TO DO >>
From the listing below, output only the lines starting at the line that has "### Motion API" and ending at the line that has "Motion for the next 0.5", exactly as they appear, ends included.

GIVEN INFORMATION >>

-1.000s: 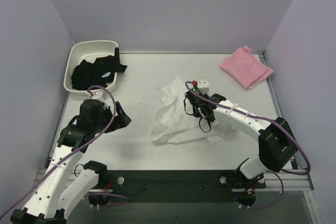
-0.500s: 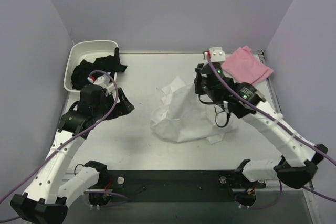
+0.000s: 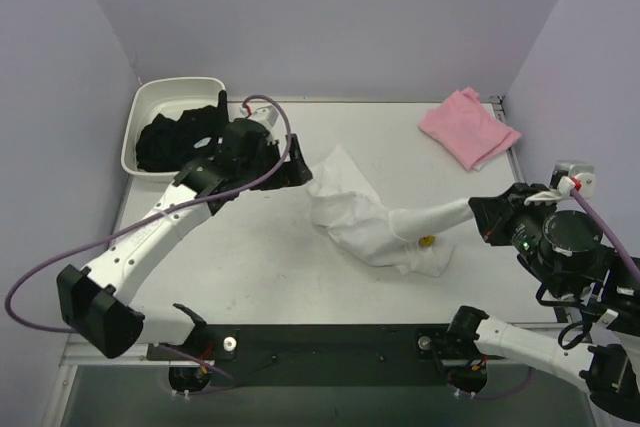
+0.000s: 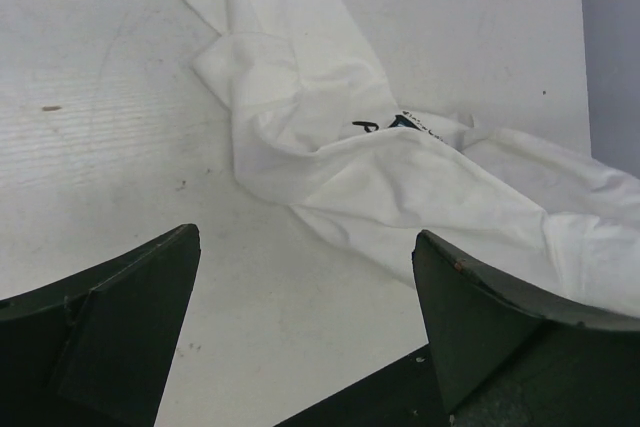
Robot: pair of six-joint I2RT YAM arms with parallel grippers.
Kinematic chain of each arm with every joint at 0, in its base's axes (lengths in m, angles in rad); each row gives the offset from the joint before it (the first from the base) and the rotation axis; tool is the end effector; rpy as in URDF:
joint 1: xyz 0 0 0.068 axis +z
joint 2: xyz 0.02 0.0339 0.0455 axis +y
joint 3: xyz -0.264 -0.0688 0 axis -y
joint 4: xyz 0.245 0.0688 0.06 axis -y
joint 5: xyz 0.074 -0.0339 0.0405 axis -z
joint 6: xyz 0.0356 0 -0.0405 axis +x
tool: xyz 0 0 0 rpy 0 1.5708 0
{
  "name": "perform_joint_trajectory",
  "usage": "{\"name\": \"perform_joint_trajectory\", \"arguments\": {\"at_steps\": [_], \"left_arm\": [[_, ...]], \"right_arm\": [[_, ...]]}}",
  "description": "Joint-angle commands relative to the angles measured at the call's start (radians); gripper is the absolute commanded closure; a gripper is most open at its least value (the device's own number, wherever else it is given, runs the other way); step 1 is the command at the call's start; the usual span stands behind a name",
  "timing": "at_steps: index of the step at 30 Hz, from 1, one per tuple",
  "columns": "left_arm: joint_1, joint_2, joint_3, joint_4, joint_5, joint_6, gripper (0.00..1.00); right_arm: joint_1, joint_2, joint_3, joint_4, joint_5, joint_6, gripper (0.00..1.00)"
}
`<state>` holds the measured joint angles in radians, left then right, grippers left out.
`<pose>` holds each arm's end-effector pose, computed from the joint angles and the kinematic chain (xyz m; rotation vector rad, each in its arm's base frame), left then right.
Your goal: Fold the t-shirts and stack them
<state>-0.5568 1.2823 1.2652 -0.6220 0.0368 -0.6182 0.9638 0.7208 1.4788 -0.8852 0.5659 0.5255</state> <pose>0.2360 -0.1485 0.3570 -0.0493 2.2972 -0.6755 0.0508 0.0397 0.4865 0.0540 1.7179 0.6373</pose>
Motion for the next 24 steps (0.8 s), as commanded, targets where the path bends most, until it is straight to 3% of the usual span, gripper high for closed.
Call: {"name": "perform_joint_trajectory", "arguments": {"at_steps": [1,11,24], "left_arm": [[-0.098,0.181,0.089,0.111,-0.067,-0.021,0.03],[-0.210,0.589,0.259,0.147,-0.061,-0.009,0.05],[-0.157,0.798,0.493,0.116,-0.084,0.014,0.05]], "right_arm": [[0.004,-0.030,-0.064,-0.112,0.104,0.090,1.00],[-0.040,-0.106,0.041,-0.216,0.273,0.093,1.00],[-0.145,-0.112,0.031,-0.175,0.209,-0.002,1.00]]}}
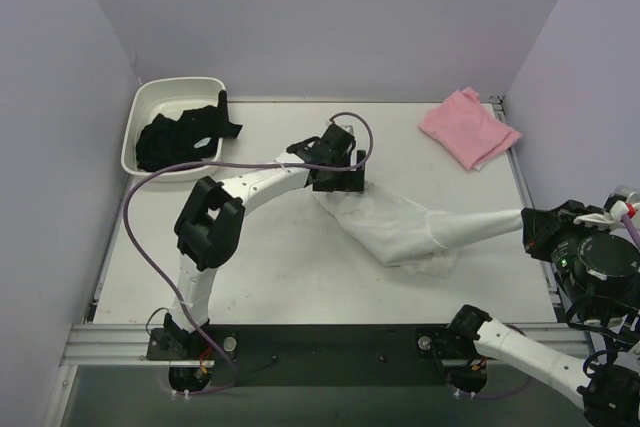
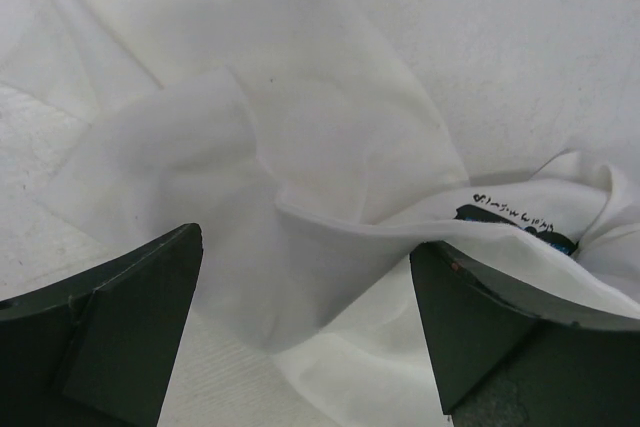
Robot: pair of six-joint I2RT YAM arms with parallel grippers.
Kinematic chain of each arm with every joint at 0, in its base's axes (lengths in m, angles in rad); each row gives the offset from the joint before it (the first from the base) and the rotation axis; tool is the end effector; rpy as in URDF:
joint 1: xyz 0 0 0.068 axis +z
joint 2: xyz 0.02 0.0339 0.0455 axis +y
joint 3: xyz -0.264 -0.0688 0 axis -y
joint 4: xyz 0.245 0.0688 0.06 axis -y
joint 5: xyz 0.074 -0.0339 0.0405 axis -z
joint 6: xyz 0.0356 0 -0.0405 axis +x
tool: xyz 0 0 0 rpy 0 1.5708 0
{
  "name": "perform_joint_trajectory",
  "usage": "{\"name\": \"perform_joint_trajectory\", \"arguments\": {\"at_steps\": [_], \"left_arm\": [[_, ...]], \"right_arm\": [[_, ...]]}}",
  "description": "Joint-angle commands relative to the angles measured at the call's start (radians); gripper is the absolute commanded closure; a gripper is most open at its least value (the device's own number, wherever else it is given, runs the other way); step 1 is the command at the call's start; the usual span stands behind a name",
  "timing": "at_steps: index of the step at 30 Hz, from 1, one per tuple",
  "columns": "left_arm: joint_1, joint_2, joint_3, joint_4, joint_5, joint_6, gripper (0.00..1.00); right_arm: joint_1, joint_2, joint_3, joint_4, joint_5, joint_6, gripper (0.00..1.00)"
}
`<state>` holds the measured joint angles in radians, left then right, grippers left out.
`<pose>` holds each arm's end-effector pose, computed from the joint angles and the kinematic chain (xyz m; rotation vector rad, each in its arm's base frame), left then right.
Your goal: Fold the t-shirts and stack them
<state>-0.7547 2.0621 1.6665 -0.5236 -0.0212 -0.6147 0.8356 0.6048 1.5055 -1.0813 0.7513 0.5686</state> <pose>0.3358 -0.3147 0.2201 0.1708 2.5680 -0.5288 0.0223 -0.0116 0.4749 0.3147 1.6885 0.3875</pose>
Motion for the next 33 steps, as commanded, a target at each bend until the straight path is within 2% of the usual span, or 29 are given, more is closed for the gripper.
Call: {"name": "perform_joint_trajectory", "arguments": {"at_steps": [1,9,14,19,31,33], "left_arm": [[0.048,0.026,0.105,0.016,-0.025,0.010,0.05],[0.074,0.200,0.366,-0.082,-0.080,0.050,0.05],[0.084,0.276,0.446,-0.115,-0.111,0.043,0.05],[0.080,0.343,0.533,-0.144,-0.085,0.044,0.05],[-0.005,0.284,0.437,-0.139,-0.065,0.058,0.06],[-0.011,0.268,0.406,-0.131,-0.065,0.056,0.11]], "right_arm": [[-0.020,0.006,0.012,0.021,0.022,-0.053,1.00],[-0.049,0.001,0.015,0.021,-0.001,-0.082,1.00],[-0.058,0.003,0.019,0.021,-0.004,-0.093,1.00],[-0.061,0.004,0.019,0.023,-0.009,-0.099,1.00],[-0.066,-0.011,-0.065,0.058,-0.003,-0.098,1.00],[-0.064,-0.014,-0.073,0.064,-0.007,-0.092,1.00]]}}
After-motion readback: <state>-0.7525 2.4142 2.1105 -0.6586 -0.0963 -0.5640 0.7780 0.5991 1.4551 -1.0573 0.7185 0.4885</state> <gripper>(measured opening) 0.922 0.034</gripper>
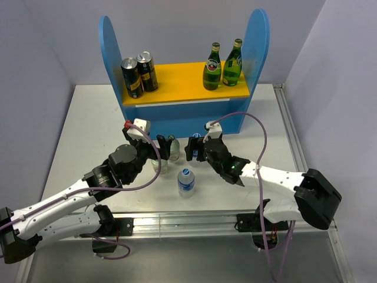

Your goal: Place and organize the beverage onto the shelf

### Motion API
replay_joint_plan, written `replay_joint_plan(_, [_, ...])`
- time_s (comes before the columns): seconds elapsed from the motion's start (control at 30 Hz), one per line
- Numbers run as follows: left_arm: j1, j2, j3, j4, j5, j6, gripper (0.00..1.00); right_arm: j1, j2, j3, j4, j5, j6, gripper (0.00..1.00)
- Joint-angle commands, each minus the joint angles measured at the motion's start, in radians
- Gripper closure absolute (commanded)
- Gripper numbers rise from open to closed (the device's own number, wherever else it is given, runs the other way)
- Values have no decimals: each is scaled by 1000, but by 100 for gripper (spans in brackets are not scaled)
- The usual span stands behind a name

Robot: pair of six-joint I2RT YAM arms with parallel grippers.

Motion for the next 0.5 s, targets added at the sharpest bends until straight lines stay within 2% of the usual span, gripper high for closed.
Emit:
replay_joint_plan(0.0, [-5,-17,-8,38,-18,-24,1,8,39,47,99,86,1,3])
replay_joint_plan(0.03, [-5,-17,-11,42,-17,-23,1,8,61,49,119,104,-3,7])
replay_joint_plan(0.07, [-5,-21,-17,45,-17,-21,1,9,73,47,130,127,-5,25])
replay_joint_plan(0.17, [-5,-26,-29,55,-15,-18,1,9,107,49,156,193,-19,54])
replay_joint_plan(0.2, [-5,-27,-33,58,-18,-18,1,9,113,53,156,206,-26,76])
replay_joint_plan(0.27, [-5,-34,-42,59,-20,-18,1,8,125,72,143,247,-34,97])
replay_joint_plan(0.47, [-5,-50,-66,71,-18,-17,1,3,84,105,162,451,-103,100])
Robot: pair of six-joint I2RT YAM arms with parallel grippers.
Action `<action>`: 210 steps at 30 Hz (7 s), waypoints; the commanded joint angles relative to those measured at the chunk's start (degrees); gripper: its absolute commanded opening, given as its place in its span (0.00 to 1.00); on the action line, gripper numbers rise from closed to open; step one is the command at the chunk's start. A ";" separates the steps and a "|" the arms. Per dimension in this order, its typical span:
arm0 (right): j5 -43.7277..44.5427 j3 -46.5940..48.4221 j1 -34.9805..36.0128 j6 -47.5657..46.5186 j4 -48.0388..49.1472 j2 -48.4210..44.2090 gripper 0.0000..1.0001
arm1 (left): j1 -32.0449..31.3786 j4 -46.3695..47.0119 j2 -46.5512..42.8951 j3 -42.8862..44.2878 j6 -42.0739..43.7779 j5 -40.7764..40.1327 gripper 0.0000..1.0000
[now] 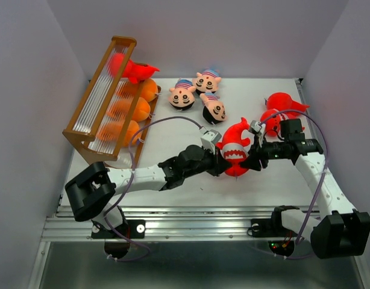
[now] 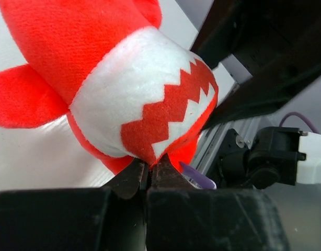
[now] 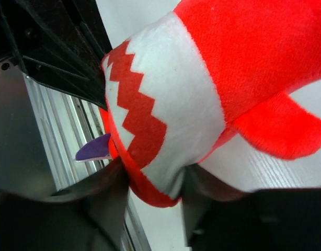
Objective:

WRITTEN REPLY >>
### Motion API
replay_joint_plan, written `replay_joint_plan(_, [_, ...])`
- time_s (comes before the columns): seconds elapsed from the motion's start (control at 30 Hz), one per line
- Numbers run as follows: left_arm: j1, j2, j3, j4, j5, j6, gripper (0.00..1.00); right_arm: j1, j2, j3, j4, j5, j6, gripper (0.00..1.00)
- Joint-angle commands, each minus the joint angles measured at the motion's start, in radians
- Gripper closure absolute (commanded)
- Gripper numbers rise from open to closed (the device's own number, wherever else it is given, runs the other way)
- Values have no decimals: each is scaled by 1000, but by 100 for gripper (spans in brackets are not scaled)
- The usual span stands behind a name

Robot: pair of six-joint I2RT YAM arms with parallel grippers.

Motion for the next 0.5 s, targets added at the sharpest bends until straight lines stay within 2% of the usual span, gripper high for closed.

What has been written completes the answer.